Par la réduction des corps soumis et enfermés dans de purs rapports de domination, les « voix » de Samora Mâchel, comme celles de presque tous les récits de l’auteur jusqu’à Joyeux animaux de la misère, expriment le saccage de l’asservissement définitif des humains et de tous les vivants par d’autres humains. Une langue qui a permis cela, qui a permis de le rendre lisible et possible, doit être saccagée à son tour – endosser le crime, mettre au jour la puissance de sa destruction, et, par le chant, ouvrir la possibilité d’une réparation. « Ce crime se traduit par un crime contre la langue, qui est criminalisée et très cohérente, en dépit de l’apparence d’une prétendue illisibilité.
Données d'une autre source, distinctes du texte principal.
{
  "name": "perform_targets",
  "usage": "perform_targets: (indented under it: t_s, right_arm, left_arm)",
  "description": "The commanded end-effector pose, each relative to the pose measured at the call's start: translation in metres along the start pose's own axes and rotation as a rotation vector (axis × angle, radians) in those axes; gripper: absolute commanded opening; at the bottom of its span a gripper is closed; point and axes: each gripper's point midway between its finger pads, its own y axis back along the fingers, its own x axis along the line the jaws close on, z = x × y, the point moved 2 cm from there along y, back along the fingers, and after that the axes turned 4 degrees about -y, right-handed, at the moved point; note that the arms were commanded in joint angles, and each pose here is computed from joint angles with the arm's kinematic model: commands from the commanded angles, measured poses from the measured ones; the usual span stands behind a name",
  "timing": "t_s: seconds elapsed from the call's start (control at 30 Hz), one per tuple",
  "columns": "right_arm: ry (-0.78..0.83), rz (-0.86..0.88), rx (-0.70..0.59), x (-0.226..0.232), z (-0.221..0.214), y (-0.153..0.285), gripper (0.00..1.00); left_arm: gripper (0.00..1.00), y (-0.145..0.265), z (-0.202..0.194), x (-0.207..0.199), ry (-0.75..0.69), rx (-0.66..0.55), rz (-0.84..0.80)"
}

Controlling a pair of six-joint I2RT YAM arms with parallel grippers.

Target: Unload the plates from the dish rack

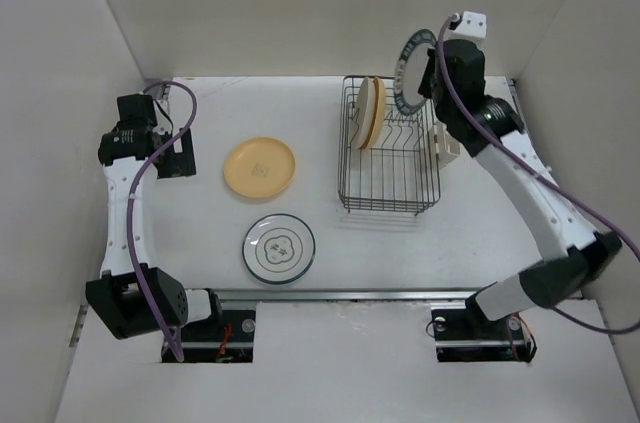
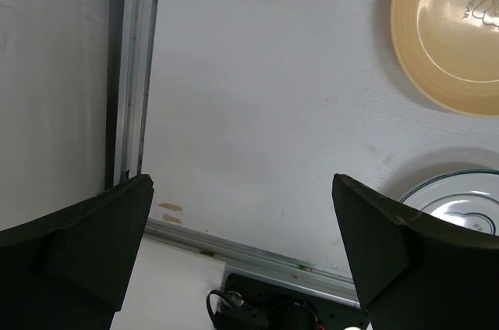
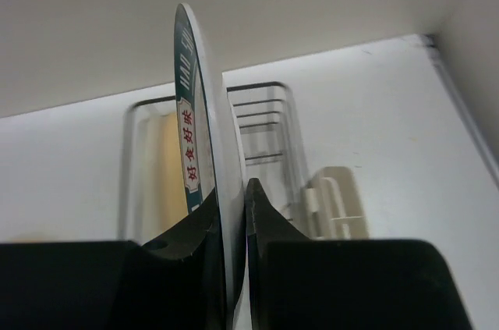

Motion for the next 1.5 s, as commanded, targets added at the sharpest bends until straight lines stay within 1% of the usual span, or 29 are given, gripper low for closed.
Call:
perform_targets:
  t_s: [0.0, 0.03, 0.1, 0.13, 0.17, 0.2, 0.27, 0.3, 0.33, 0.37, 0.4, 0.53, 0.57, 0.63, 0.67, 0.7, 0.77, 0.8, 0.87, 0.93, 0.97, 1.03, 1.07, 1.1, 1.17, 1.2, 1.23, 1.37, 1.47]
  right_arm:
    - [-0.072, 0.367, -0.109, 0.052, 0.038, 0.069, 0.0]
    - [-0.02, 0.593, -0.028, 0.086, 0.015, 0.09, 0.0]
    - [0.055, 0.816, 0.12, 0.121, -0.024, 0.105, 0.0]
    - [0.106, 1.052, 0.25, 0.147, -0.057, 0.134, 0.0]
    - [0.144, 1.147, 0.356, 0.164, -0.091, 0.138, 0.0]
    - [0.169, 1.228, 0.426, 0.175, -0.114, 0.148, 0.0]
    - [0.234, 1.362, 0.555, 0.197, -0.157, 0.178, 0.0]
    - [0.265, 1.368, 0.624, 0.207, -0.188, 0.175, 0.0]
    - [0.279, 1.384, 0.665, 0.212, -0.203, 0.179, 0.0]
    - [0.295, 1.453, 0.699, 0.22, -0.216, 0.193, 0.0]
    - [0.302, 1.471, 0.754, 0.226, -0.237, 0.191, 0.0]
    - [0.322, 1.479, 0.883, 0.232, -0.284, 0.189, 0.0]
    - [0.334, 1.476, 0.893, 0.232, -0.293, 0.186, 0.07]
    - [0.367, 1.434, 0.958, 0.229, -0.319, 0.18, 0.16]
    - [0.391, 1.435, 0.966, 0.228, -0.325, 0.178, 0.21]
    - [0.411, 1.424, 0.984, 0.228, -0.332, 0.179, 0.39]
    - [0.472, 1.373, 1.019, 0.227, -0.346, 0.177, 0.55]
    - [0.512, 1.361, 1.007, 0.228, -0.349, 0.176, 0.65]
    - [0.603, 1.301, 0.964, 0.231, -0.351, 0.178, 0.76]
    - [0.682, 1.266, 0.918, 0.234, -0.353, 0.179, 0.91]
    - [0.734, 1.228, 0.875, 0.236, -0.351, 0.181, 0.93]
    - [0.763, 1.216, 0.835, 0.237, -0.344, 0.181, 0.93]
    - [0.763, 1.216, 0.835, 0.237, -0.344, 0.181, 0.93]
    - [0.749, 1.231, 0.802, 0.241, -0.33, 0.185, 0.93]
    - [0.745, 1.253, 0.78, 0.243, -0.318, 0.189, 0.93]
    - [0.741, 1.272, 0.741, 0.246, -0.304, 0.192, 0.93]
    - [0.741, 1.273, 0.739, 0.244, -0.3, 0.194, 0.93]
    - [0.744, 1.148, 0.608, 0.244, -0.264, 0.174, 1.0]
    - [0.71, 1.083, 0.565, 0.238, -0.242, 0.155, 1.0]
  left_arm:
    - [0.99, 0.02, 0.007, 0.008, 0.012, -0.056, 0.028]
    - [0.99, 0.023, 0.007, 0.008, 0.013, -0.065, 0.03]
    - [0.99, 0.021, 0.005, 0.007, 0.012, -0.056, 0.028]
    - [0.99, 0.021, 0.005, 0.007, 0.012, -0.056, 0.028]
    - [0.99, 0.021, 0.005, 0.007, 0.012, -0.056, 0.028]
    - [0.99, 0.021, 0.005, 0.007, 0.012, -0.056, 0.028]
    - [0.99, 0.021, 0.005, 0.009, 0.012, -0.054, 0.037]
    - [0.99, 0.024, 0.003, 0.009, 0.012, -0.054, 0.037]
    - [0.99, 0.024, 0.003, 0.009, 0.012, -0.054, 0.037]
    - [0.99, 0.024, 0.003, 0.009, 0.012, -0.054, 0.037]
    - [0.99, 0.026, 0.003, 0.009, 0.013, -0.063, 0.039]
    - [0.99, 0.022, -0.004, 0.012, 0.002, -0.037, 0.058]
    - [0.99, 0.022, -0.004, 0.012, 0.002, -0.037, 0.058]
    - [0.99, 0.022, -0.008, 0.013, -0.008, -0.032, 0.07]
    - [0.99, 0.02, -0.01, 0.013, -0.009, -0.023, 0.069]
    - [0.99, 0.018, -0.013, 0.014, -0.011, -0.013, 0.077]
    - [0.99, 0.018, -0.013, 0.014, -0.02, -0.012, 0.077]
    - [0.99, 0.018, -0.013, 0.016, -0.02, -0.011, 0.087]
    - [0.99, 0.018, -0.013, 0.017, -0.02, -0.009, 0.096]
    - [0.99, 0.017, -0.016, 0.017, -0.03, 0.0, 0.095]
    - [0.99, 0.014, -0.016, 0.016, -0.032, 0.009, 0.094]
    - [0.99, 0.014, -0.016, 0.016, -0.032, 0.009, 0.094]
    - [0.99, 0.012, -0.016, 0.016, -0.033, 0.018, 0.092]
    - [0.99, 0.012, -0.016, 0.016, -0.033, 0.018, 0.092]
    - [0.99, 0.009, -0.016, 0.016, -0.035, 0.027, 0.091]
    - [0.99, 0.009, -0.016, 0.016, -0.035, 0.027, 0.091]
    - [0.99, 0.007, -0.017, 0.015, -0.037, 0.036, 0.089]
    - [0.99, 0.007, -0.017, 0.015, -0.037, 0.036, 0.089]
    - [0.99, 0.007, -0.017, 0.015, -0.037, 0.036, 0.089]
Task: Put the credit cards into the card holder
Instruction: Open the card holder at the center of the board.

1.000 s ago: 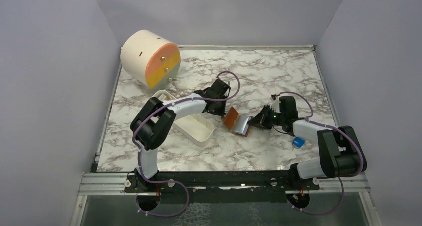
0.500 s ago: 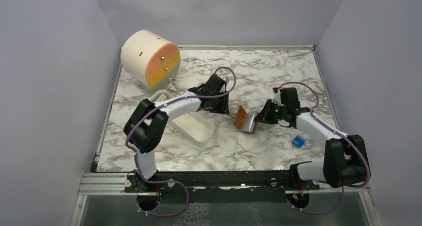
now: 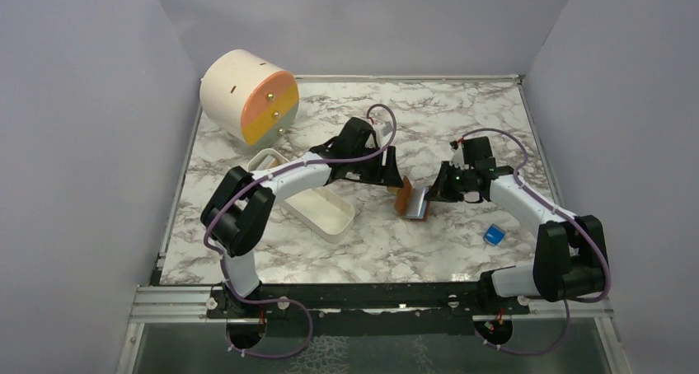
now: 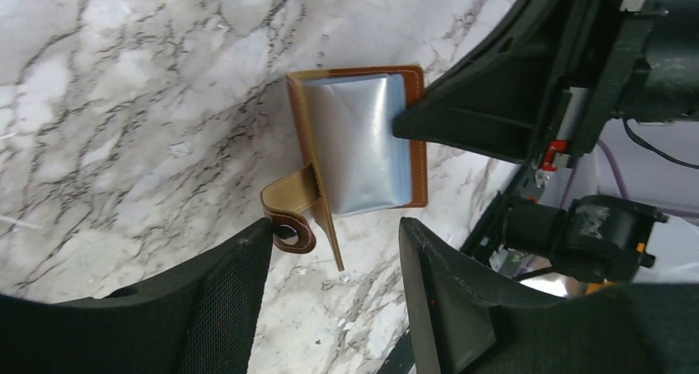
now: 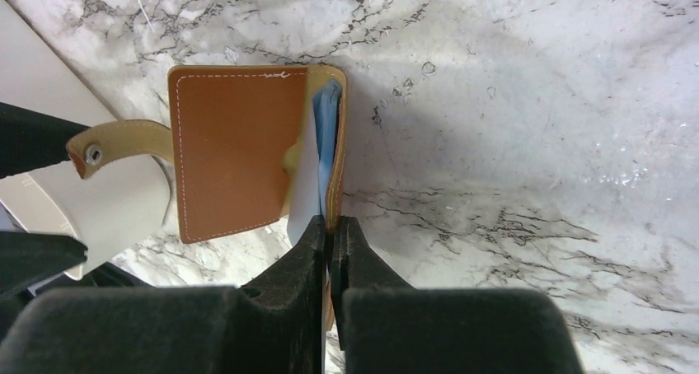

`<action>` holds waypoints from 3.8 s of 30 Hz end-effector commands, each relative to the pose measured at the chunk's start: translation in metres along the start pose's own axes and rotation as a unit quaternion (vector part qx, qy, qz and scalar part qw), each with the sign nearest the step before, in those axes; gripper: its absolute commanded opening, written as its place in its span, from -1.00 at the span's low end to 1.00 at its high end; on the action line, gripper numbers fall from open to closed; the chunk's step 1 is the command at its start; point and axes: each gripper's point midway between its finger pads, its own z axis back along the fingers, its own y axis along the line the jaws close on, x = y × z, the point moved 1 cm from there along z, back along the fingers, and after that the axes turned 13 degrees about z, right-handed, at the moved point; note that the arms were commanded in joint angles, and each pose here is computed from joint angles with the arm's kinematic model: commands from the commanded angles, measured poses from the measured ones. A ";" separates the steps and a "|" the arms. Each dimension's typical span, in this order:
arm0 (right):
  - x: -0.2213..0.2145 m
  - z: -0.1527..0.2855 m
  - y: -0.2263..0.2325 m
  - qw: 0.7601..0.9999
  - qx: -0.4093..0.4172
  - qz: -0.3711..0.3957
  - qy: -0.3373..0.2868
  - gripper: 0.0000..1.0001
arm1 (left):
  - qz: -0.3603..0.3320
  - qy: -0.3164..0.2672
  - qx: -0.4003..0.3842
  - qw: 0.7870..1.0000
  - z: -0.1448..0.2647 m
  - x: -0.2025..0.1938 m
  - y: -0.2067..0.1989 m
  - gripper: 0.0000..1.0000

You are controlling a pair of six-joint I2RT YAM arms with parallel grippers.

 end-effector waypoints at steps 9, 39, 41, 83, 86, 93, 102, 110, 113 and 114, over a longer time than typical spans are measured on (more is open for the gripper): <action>0.005 0.010 0.003 0.999 0.000 0.036 0.014 -0.98 | -0.018 0.054 -0.062 0.996 -0.029 -0.013 -0.001 0.22; -0.002 0.007 0.043 0.989 0.137 -0.001 -0.059 -0.83 | 0.023 0.058 0.015 0.998 -0.041 -0.047 0.043 -1.00; -0.004 0.005 0.042 0.989 0.139 -0.001 -0.058 -0.87 | 0.023 0.059 0.015 0.998 -0.041 -0.048 0.042 -1.00; -0.016 0.004 0.005 0.999 0.025 0.016 -0.034 -0.67 | 0.024 0.048 0.034 0.998 -0.036 -0.055 0.044 -1.00; -0.014 0.006 0.021 0.996 0.074 0.013 -0.043 -0.71 | 0.024 0.048 0.034 0.998 -0.036 -0.055 0.044 -1.00; -0.010 0.013 0.030 0.994 0.093 0.011 -0.063 -0.58 | 0.024 0.050 0.036 0.998 -0.037 -0.055 0.046 -1.00; -0.012 0.012 0.025 0.995 0.080 0.011 -0.064 -0.90 | 0.025 0.048 0.039 0.998 -0.038 -0.055 0.046 -1.00; -0.019 0.004 0.019 0.996 0.073 0.002 -0.058 -0.85 | 0.028 0.049 0.038 0.998 -0.036 -0.056 0.046 -1.00; -0.021 0.001 0.018 0.996 0.072 -0.002 -0.056 -0.75 | 0.029 0.049 0.038 0.998 -0.036 -0.056 0.046 -1.00; -0.022 0.000 0.016 0.996 0.069 -0.002 -0.055 -0.69 | 0.029 0.048 0.037 0.998 -0.035 -0.056 0.045 -1.00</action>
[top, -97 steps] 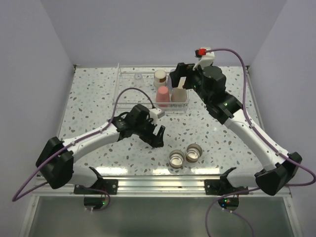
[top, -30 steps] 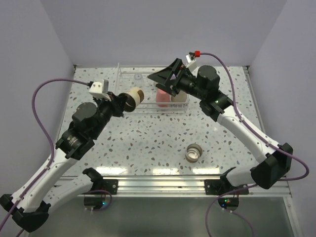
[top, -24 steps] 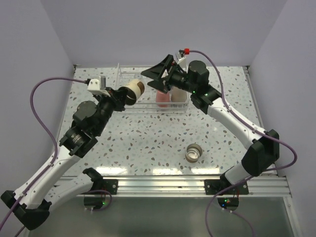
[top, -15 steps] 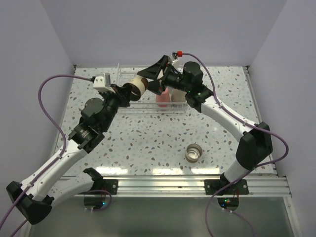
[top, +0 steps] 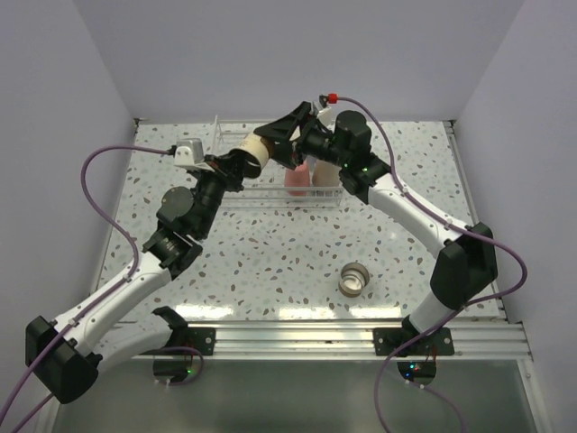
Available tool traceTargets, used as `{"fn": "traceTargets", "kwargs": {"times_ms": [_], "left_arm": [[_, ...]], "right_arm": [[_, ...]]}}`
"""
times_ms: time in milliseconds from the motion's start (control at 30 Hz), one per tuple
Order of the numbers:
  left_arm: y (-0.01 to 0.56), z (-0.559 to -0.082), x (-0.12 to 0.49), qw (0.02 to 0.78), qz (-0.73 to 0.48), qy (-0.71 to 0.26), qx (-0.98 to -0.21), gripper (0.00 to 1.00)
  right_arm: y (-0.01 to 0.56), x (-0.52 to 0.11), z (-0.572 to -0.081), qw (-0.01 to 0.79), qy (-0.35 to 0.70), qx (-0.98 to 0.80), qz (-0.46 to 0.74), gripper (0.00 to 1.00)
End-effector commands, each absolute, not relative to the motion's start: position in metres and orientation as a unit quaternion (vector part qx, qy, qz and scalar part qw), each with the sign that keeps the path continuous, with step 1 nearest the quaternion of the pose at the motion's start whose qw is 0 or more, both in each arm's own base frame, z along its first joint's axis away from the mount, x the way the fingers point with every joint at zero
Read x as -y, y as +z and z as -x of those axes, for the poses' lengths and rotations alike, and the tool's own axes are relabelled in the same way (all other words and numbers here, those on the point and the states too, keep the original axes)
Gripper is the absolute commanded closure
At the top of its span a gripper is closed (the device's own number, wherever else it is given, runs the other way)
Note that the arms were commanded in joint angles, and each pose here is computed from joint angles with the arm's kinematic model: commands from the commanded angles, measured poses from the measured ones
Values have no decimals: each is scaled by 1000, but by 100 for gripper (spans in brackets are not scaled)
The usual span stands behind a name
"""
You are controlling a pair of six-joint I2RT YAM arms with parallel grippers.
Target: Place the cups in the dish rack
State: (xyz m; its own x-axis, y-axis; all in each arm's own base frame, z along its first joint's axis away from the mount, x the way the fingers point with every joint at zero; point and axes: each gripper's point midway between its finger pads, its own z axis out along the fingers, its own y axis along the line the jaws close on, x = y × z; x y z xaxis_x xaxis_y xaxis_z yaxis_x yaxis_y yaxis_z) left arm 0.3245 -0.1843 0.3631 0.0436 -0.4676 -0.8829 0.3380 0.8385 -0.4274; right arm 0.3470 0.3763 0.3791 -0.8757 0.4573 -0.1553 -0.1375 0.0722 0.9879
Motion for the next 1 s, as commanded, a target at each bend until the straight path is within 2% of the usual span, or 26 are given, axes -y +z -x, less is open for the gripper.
{"fn": "traceTargets", "kwargs": {"times_ms": [0, 167, 233, 267, 300, 367, 400, 467, 633, 867, 900, 967], "left_arm": [[362, -329, 185, 733, 48, -277, -620, 100], [348, -336, 188, 728, 44, -267, -630, 100], [342, -338, 187, 721, 51, -261, -640, 91], [344, -340, 184, 722, 60, -254, -641, 82], [337, -340, 182, 714, 59, -244, -654, 55], [340, -341, 172, 712, 77, -224, -661, 25], [328, -340, 168, 698, 75, -202, -683, 2], [326, -336, 149, 694, 97, -167, -693, 0], [293, -307, 114, 667, 111, -113, -728, 0], [266, -283, 87, 653, 137, -91, -739, 0], [264, -283, 88, 649, 139, -93, -742, 0], [264, -286, 94, 648, 133, -102, -743, 0]], "right_arm": [[430, -382, -333, 218, 723, -649, -91, 27], [425, -391, -340, 213, 717, -660, -76, 60], [424, -394, -342, 212, 716, -661, -70, 71], [418, -397, -344, 205, 715, -665, -66, 77], [415, -399, -345, 205, 712, -669, -59, 80], [406, -407, -348, 193, 704, -682, -50, 84], [412, -408, -351, 206, 702, -681, -33, 84], [393, -412, -361, 195, 681, -705, -34, 84], [388, -412, -384, 217, 662, -717, -12, 84], [362, -402, -431, 245, 625, -741, -28, 87], [376, -401, -435, 276, 616, -738, -2, 88], [360, -404, -445, 280, 590, -757, 9, 90]]}}
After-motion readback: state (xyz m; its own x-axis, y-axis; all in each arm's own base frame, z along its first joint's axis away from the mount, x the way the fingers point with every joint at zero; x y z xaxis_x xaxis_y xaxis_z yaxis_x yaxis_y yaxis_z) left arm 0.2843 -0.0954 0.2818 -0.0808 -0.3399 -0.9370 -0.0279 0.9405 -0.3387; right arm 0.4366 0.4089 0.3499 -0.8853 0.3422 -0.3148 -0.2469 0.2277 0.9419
Sans doute, je l’ai déclaré et écrit jadis, des savants – d’une discipline future ou peut-être déjà en place – seront-ils les seuls à me déchiffrer. […]Ce que j’ai recherché et trouvé, c’est donc la langue du crime, celle des organes qui tuent, j’ai utilisé, par exemple, le système de l’apostrophe, qui, entre autres, abolit le emuet. C’est une nécessité rythmique. L’apostrophe, c’est tenter de réduire le mot à sa racine, c’est le tailler, le couper. Voilà plus de dix ans que je respire cette matière, que je restitue une âme à l’anonymat servile sexuel de tous les temps, que je lui respire sa langue éternelle [1]. »
Comment lire cette langue du crime, celle des organes qui tuent ? Comment la lire sans Pierre Guyotat, sans sa voix. Comment la lire, nous, simples lectrices et lecteurs, emportés, soufflés presque par cette puissance sonore ?
Comment lire : « gacarù clôté salopett’ paill’ guergua en wagon-bastiau Bercy, chag’ment Sant-German-des-Fossés, receptionné Grenobl’, achemené à pied jesqu’ rue d’ l’Estoc, avant-matan, en crue Isèr’, a rian d’rian qu’ dj’à qu’e veut etronner son bot à pramiâr’ pass’ Arobù mâl’ – Bressann’ blond’ d’ just » sapt menut’ d’attent’ escalier non faux-velorssé qu’e y chiamma por, son montant exact ac centem’ a l’ flanc d’ son Da Ponte !/ » ?
Comment lire : « qu’ ç’ a pas just’ qu’ dans Notr’ Repebleq’ Franssa qu’un’ epoz’ d’autr’ all’ y gagn’ l’ pain d’ son adultèr’ !” a e m’ det, l’ Djamaal, a j’y des Djadja a vra qu’ setôt rator Vellaj’ Negr’ e y defaudel’ l’ feston, ma naam fenestron rian, Diana rian plus qu’ trois gott’ à ma toff’ a l’ bâtonnet-cadeau rian pluss’ qu’ pas mâm’ beni marabout./ » ?
Notre incompétence linguistique, rythmique et musicale à lire Guyotat, notre impossibilité technique, vient du fait que nous avons appris à lire. Il faudrait réapprendre à lire dans Guyotat après avoir désappris le lisible. C’est alors un tout autre monde qui s’ouvre et une autre musique se met à nous hanter.
[1] « … par qui le scandale arrive », dans Vivre [1984], Gallimard, coll. « Folio », 2003, p. 222.